▶ About this task: All lines below containing the string "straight" are to be copied.

▶ Records for this exercise:

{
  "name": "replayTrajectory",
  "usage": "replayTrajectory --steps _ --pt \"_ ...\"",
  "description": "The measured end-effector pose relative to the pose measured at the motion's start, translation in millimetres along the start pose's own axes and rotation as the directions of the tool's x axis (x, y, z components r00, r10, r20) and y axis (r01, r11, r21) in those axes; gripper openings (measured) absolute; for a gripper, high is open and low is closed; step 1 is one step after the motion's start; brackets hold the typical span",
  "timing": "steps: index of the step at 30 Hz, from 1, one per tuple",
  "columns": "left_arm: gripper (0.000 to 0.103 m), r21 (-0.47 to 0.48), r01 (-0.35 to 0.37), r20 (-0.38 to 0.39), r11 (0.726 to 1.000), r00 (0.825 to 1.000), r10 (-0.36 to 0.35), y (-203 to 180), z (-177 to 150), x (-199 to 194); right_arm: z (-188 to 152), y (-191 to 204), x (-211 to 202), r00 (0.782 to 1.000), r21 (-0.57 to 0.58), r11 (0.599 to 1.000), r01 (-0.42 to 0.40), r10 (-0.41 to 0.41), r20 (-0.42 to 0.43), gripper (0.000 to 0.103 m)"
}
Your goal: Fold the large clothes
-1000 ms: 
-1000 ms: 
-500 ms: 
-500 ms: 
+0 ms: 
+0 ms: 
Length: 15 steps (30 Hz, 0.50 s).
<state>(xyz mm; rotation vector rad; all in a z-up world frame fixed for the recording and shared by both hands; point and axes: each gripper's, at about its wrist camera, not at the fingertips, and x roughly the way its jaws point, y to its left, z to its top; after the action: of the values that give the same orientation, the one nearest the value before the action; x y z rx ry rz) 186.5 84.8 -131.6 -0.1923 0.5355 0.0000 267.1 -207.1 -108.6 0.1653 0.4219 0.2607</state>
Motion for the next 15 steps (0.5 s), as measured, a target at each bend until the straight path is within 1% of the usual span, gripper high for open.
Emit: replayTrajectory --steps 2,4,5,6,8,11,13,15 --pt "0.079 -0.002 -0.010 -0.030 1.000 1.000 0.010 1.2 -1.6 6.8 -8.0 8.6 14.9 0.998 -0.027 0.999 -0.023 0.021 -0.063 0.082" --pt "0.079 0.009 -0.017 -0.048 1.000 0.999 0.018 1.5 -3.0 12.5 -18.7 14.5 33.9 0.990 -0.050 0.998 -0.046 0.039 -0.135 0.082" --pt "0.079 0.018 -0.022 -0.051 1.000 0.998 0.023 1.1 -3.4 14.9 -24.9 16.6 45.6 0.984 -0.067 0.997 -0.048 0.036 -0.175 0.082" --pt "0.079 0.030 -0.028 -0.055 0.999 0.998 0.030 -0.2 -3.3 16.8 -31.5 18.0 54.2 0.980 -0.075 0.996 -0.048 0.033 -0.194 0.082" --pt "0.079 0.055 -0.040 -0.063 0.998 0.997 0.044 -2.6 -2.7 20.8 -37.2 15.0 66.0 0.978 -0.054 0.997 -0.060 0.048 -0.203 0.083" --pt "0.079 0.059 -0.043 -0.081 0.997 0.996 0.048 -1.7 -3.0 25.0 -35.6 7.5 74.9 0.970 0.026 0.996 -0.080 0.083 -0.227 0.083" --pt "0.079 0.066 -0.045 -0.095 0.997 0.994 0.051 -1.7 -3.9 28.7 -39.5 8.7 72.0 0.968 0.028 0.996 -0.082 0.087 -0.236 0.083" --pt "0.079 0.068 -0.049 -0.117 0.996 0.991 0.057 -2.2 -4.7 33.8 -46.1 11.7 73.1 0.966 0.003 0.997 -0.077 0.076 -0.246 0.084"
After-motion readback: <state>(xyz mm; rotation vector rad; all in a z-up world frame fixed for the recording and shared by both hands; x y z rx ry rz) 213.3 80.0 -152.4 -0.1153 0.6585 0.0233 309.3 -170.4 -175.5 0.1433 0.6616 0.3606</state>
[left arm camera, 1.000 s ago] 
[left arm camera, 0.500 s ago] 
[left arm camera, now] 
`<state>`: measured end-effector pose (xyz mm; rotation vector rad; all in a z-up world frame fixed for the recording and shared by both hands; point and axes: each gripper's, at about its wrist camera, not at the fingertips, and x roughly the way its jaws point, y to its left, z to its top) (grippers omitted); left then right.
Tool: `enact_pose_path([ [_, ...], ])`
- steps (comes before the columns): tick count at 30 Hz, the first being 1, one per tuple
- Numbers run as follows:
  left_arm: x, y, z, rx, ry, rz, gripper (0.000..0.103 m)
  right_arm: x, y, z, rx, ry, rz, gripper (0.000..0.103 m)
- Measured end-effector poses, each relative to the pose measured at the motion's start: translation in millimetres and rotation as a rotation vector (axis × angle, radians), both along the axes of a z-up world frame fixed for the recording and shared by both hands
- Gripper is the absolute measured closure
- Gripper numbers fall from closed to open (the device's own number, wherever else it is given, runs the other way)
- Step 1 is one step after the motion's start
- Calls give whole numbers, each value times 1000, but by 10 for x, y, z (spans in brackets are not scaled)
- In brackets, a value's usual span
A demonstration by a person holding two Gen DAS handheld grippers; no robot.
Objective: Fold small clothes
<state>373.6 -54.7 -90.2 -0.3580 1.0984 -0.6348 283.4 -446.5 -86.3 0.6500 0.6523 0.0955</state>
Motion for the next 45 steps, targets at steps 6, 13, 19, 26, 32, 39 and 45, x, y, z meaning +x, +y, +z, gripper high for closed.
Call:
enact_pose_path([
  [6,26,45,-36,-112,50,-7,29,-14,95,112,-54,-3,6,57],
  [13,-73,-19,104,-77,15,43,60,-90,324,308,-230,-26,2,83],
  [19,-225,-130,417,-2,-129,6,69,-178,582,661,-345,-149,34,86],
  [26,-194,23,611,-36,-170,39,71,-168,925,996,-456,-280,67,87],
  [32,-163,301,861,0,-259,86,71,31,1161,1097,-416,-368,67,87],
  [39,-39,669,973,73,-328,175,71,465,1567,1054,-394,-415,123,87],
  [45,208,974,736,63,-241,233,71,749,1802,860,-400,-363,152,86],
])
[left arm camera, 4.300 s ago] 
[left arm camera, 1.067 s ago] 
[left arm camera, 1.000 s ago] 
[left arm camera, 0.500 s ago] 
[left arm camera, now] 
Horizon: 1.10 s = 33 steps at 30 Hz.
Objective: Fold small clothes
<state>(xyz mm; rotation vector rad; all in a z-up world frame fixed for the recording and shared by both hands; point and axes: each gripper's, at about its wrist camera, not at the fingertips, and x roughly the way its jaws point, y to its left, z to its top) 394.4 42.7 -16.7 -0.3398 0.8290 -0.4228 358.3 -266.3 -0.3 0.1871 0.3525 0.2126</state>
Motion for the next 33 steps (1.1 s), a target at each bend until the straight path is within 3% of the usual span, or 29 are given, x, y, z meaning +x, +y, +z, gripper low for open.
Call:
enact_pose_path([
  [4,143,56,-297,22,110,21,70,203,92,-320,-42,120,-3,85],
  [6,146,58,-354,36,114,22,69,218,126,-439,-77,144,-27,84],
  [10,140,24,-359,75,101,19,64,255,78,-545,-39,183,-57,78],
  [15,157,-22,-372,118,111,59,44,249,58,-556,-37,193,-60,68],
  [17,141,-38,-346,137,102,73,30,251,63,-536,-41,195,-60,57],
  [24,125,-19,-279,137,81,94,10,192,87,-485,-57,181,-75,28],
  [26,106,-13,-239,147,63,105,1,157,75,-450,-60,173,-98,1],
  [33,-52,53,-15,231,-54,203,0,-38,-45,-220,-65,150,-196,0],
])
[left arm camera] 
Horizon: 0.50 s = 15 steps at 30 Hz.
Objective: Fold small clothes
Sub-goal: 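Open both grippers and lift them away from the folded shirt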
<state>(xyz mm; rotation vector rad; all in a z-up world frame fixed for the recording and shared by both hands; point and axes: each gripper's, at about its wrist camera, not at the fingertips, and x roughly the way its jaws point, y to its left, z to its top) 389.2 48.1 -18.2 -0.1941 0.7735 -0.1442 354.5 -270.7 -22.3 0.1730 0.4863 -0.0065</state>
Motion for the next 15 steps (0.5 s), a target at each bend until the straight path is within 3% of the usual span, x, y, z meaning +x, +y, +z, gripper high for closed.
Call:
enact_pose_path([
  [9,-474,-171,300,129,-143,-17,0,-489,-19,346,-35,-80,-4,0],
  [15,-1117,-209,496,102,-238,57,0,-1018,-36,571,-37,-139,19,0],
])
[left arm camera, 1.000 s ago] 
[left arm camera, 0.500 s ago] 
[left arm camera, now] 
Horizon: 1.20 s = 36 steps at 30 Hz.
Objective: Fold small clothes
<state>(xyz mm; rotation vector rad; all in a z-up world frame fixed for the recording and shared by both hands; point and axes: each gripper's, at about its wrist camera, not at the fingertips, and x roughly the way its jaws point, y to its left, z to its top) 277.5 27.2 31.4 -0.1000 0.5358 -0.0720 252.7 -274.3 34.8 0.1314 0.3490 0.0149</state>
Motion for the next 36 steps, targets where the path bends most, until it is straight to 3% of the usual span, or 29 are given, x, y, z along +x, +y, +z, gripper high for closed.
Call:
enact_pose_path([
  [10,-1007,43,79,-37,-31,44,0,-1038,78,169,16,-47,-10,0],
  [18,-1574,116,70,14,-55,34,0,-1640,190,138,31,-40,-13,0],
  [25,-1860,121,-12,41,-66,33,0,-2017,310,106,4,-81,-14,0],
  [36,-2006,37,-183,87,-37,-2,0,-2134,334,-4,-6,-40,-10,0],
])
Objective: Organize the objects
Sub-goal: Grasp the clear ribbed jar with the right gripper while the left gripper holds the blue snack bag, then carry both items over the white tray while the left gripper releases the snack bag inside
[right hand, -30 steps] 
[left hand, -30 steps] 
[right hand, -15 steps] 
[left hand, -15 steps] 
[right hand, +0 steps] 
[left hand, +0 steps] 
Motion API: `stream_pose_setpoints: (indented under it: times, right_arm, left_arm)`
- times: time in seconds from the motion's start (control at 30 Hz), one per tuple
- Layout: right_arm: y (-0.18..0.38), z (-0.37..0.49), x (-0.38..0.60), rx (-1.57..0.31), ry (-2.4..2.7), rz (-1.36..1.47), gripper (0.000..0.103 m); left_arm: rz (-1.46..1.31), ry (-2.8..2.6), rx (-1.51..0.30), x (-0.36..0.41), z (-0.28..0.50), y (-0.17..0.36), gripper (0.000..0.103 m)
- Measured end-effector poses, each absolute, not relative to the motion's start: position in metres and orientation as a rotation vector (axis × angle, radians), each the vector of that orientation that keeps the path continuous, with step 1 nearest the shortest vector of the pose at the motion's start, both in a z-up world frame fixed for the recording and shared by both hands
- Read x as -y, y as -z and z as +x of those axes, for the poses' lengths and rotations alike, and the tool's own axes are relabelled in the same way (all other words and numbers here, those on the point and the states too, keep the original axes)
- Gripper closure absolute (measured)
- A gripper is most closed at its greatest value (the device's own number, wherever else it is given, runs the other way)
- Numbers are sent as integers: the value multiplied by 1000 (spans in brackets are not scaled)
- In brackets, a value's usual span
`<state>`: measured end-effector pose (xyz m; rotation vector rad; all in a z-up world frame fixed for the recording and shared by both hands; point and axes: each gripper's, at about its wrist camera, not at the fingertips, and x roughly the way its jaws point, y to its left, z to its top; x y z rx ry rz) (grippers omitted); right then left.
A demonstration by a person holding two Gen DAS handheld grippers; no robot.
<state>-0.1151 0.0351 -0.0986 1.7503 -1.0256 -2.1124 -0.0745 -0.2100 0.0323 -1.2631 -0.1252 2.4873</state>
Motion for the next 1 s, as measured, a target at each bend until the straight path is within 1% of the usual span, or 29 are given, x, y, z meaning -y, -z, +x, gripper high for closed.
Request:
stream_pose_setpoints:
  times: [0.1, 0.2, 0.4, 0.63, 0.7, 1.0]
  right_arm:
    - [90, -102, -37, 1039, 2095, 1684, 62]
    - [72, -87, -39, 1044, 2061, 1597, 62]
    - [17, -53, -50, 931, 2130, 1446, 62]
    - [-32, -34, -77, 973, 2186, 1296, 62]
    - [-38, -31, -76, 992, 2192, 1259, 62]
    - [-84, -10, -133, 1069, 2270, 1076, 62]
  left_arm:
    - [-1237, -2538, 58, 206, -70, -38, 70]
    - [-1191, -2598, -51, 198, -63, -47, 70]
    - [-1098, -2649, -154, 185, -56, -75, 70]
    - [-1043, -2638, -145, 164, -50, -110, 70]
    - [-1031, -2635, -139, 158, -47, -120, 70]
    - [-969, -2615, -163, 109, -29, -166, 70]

▶ Solution below:
Motion for the next 15 steps (0.5 s), as measured, a target at each bend until the straight path is within 1% of the usual span, gripper high for open.
Motion for the next 33 steps (1.1 s), a target at each bend until the straight path is within 3% of the usual span, or 29 are given, x, y, z meaning +x, +y, +z, gripper low for open.
Motion for the next 15 steps (0.5 s), a target at each bend until the straight path is within 3% of the usual span, x, y, z meaning +x, +y, +z, gripper high for closed.
Motion for the next 36 steps, targets where the path bends most, until it is straight to 3% of the usual span, or 29 are given, x, y, z along +x, +y, +z, gripper high for closed.
Motion for the next 1 s, as measured, a target at each bend until the straight path is within 1% of the usual span, or 29 are given, x, y, z meaning -y, -z, +x, gripper high for closed.

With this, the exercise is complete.